Some implementers also relied on custom events to track their own custom interactions, which they might have used in reports. Such custom events aren’t supported by EP, but common user interactions are covered by event schemas.

Custom data

Under the Coveo UA protocol, customData logged additional event information, some of which was leveraged by ML models, and some of which wasn’t. The commonly used custom data is now covered by the more streamlined EP event schemas or are inferred automatically.

For example:

  • customData.context_website has been replaced by trackingId in Commerce schemas.
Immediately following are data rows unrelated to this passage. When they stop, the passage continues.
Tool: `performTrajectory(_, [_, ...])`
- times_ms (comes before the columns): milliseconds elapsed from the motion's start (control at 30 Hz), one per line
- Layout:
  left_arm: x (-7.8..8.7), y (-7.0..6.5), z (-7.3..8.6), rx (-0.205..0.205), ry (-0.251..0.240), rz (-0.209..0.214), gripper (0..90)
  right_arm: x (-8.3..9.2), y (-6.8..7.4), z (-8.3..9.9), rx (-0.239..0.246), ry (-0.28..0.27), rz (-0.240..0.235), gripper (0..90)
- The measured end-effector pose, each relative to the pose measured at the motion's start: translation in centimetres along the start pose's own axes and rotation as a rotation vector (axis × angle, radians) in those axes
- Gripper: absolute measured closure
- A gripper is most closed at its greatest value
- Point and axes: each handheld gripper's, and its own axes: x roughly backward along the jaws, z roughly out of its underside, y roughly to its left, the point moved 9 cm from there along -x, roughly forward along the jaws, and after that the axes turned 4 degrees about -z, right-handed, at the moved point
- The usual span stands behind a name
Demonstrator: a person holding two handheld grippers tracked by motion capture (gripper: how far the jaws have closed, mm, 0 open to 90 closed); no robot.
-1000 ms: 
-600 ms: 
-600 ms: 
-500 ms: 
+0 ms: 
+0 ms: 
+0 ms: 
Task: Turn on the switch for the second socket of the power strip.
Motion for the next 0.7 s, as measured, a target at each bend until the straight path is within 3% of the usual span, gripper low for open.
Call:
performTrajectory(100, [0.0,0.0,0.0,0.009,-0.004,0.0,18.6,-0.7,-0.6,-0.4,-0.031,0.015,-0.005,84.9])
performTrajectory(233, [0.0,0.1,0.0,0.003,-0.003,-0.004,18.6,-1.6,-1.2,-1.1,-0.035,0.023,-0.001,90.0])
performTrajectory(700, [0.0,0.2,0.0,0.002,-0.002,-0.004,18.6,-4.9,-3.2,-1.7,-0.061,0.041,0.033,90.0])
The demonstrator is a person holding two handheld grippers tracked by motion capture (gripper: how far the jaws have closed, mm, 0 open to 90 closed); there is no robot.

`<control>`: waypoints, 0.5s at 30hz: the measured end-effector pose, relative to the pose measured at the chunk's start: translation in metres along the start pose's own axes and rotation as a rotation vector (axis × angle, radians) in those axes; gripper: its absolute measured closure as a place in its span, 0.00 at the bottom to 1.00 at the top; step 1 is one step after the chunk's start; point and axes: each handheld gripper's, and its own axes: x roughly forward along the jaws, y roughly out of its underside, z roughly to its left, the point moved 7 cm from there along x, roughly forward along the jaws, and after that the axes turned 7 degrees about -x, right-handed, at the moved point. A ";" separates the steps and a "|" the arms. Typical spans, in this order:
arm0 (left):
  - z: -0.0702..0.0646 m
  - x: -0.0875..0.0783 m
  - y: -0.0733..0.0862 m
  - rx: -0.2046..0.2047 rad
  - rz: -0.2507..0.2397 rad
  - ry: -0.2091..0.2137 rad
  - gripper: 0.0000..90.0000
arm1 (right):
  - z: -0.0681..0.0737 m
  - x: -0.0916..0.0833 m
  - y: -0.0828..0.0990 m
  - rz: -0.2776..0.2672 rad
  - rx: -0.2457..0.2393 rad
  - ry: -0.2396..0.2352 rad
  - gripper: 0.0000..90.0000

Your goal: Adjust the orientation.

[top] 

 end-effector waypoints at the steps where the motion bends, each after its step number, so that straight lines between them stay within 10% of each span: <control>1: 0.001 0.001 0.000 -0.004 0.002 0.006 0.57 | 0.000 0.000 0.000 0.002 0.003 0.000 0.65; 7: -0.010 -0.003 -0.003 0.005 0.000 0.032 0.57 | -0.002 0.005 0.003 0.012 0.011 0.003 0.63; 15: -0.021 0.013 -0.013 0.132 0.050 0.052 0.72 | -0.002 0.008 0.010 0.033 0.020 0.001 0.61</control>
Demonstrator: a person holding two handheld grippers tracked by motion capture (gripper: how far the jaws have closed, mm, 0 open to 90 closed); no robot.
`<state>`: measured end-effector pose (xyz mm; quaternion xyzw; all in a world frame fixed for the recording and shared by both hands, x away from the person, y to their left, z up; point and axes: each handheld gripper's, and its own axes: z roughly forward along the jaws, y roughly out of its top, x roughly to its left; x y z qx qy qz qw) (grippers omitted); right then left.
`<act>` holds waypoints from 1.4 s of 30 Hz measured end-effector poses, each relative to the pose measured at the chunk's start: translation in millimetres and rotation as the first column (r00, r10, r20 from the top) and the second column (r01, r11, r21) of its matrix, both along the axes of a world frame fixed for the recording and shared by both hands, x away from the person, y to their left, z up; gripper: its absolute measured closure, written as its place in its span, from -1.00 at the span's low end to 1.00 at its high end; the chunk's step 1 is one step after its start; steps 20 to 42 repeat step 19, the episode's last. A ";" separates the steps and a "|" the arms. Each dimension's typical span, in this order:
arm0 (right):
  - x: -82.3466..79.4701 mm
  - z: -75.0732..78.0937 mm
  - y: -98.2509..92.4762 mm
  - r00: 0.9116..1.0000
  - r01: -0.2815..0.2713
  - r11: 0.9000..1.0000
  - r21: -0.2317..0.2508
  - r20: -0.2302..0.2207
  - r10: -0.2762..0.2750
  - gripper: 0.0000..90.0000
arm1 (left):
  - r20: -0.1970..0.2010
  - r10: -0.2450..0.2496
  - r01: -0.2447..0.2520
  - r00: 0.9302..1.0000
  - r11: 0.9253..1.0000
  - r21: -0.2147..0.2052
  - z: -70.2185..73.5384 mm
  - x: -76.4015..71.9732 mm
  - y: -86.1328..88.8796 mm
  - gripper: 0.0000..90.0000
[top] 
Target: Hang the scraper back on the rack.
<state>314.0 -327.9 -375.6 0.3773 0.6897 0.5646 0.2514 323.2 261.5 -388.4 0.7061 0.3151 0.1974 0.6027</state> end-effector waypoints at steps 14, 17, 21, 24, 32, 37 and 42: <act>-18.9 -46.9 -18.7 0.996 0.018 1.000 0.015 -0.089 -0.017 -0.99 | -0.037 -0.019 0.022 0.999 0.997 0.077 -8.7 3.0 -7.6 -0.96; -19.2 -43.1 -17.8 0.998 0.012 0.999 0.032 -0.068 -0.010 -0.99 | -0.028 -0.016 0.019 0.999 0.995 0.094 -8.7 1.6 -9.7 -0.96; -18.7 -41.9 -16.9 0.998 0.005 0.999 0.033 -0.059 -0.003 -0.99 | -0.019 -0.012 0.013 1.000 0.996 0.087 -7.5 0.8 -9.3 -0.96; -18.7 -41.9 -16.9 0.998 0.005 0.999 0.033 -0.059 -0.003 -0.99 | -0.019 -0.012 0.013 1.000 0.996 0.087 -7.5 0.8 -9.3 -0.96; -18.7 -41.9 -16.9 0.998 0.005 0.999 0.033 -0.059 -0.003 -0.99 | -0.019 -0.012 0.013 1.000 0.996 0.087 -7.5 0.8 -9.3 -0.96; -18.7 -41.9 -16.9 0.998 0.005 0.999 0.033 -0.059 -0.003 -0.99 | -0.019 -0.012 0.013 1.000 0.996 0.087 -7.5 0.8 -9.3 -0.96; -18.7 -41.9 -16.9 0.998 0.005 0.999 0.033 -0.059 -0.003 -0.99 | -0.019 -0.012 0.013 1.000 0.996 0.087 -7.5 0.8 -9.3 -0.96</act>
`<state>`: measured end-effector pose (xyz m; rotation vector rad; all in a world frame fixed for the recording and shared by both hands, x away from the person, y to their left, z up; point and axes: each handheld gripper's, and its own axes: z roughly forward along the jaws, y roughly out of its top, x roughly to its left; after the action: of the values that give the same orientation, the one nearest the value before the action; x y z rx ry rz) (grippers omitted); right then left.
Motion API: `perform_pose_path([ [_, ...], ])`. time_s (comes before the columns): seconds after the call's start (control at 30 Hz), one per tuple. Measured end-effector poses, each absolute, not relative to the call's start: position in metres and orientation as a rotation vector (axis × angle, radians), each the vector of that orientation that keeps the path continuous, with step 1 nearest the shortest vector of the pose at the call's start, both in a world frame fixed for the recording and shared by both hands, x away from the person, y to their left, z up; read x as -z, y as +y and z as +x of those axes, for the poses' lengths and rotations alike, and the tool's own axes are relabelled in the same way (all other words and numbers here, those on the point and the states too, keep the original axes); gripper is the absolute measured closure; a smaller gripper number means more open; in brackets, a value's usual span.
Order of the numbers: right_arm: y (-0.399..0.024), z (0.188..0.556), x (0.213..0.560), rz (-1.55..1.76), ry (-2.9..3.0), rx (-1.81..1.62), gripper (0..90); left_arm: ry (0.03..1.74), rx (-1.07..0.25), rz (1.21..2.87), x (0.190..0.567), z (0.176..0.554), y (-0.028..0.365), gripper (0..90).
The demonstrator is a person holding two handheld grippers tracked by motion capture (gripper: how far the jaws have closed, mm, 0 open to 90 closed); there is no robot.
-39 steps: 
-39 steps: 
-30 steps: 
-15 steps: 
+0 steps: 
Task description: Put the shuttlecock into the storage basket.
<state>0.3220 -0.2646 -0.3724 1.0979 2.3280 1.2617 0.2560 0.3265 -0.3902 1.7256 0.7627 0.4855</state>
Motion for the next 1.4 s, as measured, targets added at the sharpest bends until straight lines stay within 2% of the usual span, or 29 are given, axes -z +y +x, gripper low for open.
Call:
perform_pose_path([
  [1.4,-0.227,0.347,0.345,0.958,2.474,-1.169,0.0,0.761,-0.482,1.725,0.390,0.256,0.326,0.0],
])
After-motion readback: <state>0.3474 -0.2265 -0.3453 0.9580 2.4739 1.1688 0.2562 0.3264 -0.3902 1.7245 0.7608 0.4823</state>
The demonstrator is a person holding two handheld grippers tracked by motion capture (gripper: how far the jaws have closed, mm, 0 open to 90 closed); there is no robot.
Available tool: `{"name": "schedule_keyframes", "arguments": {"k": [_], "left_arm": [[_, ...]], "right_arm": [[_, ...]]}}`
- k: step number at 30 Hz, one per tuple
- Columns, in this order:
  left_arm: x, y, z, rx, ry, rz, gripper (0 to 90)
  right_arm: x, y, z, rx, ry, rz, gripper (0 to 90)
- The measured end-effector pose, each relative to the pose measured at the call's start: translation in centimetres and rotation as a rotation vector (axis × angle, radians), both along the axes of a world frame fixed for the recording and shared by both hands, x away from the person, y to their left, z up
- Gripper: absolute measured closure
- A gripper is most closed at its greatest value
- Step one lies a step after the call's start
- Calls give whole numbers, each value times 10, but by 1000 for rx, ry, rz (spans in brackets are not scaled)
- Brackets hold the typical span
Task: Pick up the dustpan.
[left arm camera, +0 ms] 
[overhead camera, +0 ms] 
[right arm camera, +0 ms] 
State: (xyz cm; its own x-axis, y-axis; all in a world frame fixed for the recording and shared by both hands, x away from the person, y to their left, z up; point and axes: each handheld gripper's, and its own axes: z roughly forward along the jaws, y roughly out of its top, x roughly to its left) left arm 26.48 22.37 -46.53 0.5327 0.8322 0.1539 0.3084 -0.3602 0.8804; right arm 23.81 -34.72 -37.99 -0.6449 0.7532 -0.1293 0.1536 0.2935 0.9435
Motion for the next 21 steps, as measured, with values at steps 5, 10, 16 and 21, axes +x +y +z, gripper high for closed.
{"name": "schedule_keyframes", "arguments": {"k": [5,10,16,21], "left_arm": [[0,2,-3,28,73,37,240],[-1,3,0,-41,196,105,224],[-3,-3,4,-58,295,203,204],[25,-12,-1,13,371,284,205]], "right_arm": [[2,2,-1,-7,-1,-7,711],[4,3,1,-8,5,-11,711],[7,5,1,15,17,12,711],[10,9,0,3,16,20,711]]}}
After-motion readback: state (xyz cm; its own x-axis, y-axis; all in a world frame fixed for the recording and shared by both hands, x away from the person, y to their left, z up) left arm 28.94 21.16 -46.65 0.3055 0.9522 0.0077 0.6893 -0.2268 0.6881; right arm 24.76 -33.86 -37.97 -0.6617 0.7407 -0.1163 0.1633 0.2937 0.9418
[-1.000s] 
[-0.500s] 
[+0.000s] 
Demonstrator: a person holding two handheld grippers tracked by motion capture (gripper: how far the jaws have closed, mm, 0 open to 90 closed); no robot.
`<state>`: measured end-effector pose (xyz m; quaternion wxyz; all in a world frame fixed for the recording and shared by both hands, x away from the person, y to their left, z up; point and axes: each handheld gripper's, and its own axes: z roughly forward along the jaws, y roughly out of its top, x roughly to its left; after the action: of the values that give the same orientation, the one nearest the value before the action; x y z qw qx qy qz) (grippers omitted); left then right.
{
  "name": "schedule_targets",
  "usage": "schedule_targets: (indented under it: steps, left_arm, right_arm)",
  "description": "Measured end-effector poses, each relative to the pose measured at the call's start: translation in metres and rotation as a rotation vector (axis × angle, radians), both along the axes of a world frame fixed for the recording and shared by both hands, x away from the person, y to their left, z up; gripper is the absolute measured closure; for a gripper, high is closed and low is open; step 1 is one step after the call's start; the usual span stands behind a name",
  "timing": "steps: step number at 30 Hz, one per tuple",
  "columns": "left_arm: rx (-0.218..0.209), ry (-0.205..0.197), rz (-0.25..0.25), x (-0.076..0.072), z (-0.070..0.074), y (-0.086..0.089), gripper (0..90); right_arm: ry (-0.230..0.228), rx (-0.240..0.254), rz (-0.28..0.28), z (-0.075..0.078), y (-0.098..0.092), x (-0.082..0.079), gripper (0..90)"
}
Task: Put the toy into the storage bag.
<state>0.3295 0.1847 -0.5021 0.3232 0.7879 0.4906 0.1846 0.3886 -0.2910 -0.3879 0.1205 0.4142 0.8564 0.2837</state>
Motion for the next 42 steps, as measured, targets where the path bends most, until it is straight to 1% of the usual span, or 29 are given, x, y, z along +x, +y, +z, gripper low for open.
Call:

  • customData.group is inferred automatically.

Custom context

EP offers limited support for custom context, which was previously supported by the Coveo UA protocol and leveraged for reporting or ML.

Client events

In contrast with the Coveo UA protocol, the Event Protocol doesn’t support logging custom context. Certain Event Protocol schemas support a context parameter, but its format is fixed. That is, such context doesn’t let you specify custom keys.

Server events

Support for custom context in server events depends on the Coveo API providing a free-form context parameter. The Search API does expose such a free-form context parameter, allowing you to specify custom context in your search requests. The Search API includes this custom context in the corresponding search events it logs server-side. Coveo Machine Learning models can learn from this context, and you can also leverage it in query pipeline conditions or UA reports.

To send custom context in search requests, we recommend using Headless. If you use Atomic, use Headless through Atomic.

On the other hand, the Commerce API context parameter has a fixed structure and doesn’t support custom keys. That is, the Commerce API doesn’t support custom context.

Machine Learning

Due to the custom events, data, and context that are no longer supported, the following differences apply to Coveo ML models under EP:

If you used either of those functionalities and migrate to EP, adjust and test your ML models. Due to the more streamlined and efficient event schemas, the ML models should be more powerful under EP.

Reporting

Besides the fact that you can’t report on the custom events, data and context that’s no longer supported, EP reporting also differs from UA reporting due to search count differences. Every search request to the Search/Commerce API logs a search event, whereas the previous protocol sometimes logged custom events (for example, loading more results was previously tracked as a custom event).

This might cause a noticeable change in the clickthrough rate, because the denominator (search count) can be higher under the new protocol given the same user interactions. For example, if a user loads more results multiple times, the search count increases, which decreases the clickthrough rate under EP, whereas it would have remained constant under the previous protocol.

The goal of this reporting change is to align with the industry definitions for metric calculation.

Identifying users

To improve security, client-side specification of usernames is no longer supported. To specify usernames, enforce them through search tokens. This change makes it impossible for malicious actors to impersonate others in usage analytics events.

Finally, user stitching won’t be supported under EP initially, but will be supported in the future. It’s important to note that the user stitching support was limited in the first place, and that it will be improved under EP.